1968 was, of course, the height of the Viet Nam era. My draft board was threatening to draft me, and I wound up enlisting in the Air Force to avoid the draft (my father had always said, “Why walk when you can fly?”—not that my vision was good enough that I was going to be flying much, though I did get a private pilot’s license and fly a lot in my spare time back then).
Now, this was back before the lottery system was instituted, so I was totally at the whim of my local draft board. They didn’t like me because I’d applied for conscientious-objector status as a noncombatant. (My best friend, BTW, got full conscientious-objector status for alternative <hospital> service, but stayed in university so long he was never drafted, anyway.) They rejected my application; I appealed, and they rejected me again. By that time I was in the Air Force, and the AF had me start the process all over again. (I’d initially been assigned to be a security policeman guarding nukes at Minot, ND, but since they couldn’t use me in that job while my CO application was pending, they gave me a temporary job driving a school bus.)
(Minot, ND, at 30,000, is the third largest city in North Dakota. Minot AFB, at 17,000, is the fifth largest city! That shows you how sparse things are up there: basically, nothing but grain elevators and missile silos! Anyway, with all those dependants on the base and the severe winters there, all winter they run school buses for the kids attending the three schools on the base.)
And just as spring was approaching, I got called in to Personnel, where I was told my application was approved! (I was also told I was extremely lucky because the approval rate of CO applications is only 3%.)

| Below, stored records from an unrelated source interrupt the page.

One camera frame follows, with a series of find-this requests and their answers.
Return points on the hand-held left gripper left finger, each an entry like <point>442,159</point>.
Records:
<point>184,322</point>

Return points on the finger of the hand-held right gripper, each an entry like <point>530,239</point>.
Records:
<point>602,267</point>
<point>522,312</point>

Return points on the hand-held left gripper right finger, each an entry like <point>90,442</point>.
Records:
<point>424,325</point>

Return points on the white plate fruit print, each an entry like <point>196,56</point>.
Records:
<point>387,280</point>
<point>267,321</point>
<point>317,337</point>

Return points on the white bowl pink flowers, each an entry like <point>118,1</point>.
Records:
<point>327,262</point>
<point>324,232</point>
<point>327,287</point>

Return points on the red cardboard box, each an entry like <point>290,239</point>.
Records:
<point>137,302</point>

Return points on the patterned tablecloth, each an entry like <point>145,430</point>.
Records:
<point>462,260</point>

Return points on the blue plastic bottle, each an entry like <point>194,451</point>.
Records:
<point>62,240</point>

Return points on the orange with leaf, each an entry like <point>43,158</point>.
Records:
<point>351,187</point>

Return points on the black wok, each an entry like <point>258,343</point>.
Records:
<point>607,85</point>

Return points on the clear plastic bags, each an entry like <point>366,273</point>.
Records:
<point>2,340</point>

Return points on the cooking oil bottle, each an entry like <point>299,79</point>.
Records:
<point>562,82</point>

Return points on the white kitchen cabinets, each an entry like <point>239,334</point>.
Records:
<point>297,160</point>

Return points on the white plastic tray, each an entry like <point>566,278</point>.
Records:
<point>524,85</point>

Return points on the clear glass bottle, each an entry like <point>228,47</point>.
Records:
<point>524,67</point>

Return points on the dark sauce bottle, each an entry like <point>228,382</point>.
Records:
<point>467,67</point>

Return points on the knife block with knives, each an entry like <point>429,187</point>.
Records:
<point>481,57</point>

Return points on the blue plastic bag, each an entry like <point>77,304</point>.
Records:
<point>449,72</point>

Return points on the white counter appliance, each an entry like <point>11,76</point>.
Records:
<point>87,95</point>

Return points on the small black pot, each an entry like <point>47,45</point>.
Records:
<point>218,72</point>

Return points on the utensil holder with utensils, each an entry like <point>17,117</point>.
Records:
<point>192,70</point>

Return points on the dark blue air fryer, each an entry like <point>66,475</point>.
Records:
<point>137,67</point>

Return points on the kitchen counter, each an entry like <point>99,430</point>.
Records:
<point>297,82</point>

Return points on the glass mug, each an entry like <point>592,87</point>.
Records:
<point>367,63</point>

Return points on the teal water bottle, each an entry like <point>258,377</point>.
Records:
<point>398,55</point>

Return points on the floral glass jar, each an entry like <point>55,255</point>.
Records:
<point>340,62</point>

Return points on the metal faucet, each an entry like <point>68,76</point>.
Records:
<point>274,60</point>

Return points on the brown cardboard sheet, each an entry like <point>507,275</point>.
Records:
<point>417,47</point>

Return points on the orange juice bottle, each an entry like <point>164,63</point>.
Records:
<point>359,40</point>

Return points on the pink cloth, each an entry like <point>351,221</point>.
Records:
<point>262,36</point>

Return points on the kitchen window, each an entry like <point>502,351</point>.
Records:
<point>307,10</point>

Now, legally and technically, the only non-combatant jobs in the military are chaplain and medic. (Anybody else can be ordered to pick up a gun at any time, even—say—a cook.) The ordinary procedure would have been to place me in the medics, but there’s a special rule that says I can work in any job not involving weapons provided I approve. For whatever reason, they asked me if I’d mind working in Base Administration. It made no difference to me, so I said “OK.” They would up placing me in the Publishing Division, where I was the Base Forms Designer (designing and publishing forms to be filled in for whatever); later I was also the Base Publications Editor. (Coincidentally, these jobs fit me like the proverbial glove because I’d been Assistant Editor of the school paper in High School <my best friend, Rick Morrison, BTW, was Editor-in-chief>. And the working conditions couldn’t have been better: I shared the office with a WAF who was the Base Publications Librarian, and our supervisor was a civilian in another building half a mile away! <We never had a romantic relationship with each other, but it was nice nonetheless.>)
And time passed.
[continues]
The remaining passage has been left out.